/RedditCommentScraper

Scrape comments from a given thread on reddit.com using PRAW

Primary LanguagePythonGNU General Public License v3.0GPL-3.0

Reddit Comment Scraper

Scrape comments from a given thread on reddit.com using PRAW

License

Copyright (c) Ian Hussey 2016 (ian.hussey@ugent.be)

This program is free software: you can redistribute it and/or modify it under the terms of the GNU General Public License as published by the Free Software Foundation, either version 3 of the License, or any later version.

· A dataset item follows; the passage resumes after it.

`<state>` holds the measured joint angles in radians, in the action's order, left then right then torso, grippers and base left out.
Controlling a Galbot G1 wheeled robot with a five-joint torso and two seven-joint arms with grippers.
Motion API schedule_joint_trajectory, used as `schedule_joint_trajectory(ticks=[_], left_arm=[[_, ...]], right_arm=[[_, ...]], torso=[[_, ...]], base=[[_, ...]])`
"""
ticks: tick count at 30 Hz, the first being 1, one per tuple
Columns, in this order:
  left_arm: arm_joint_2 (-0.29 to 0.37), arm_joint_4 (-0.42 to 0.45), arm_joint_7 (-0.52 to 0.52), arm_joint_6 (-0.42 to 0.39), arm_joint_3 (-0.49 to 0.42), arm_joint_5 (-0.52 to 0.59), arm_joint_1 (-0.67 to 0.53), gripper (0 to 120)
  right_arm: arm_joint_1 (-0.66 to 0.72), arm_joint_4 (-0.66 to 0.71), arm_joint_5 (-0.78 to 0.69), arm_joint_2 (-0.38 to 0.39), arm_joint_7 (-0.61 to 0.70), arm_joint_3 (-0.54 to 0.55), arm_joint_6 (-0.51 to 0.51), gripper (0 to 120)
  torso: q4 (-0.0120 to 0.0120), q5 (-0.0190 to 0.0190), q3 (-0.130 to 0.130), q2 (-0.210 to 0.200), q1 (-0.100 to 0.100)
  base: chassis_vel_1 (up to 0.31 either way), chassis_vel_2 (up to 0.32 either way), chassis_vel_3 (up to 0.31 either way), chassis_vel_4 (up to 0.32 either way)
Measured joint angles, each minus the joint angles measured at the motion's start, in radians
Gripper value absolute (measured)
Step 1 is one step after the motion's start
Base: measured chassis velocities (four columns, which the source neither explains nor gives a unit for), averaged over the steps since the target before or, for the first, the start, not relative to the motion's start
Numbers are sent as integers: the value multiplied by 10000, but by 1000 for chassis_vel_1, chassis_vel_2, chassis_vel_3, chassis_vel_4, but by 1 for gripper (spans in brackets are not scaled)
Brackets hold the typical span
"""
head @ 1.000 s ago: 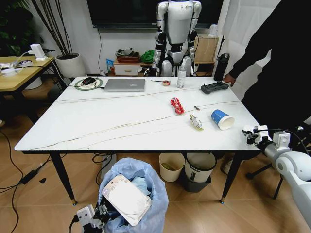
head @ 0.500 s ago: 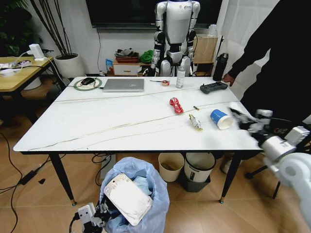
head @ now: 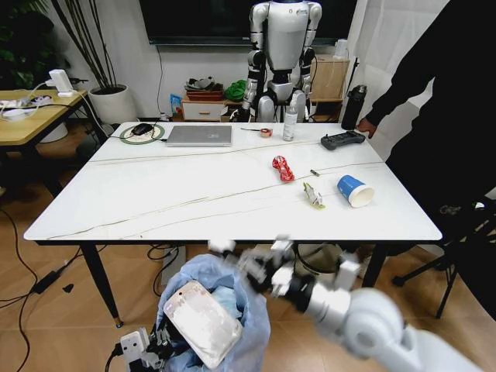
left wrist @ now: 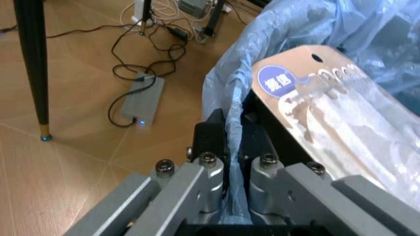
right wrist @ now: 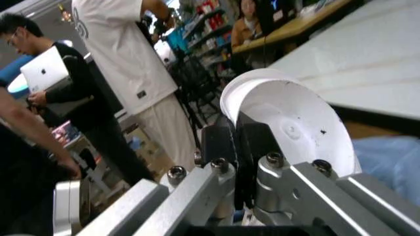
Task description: Pick up the trash bin and place the trash from the table into it.
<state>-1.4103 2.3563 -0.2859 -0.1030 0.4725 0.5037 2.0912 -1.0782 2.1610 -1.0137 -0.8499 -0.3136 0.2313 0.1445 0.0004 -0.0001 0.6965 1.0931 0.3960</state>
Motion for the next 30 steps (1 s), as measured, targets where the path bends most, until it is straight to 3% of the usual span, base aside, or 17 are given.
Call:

This program is distributed in the hope that it will be useful, but WITHOUT ANY WARRANTY; without even the implied warranty of MERCHANTABILITY or FITNESS FOR A PARTICULAR PURPOSE. See the GNU General Public License for more details.

Version

1.0 (12/4/2016)

Description

  1. Scrapes all comments from a given reddit thread
  2. Extracts top level comments
  3. Saves to a csv file

Known issues

None.

Notes

  1. Although the script only uses publiclly available information, PRAW's call to the reddit API requires a reddit login (see line 44).
  2. Reddit API limits number of calls (1 per second IIRC). For a large thread (e.g., 1000s of comments) script execution time may therefore be c.1 hour.
  3. To configure, cp Scraper_config.py.example Scraper_config.py and edit that file. To extract more comment fields such as author and creation date, override the comment_to_list function in the config file.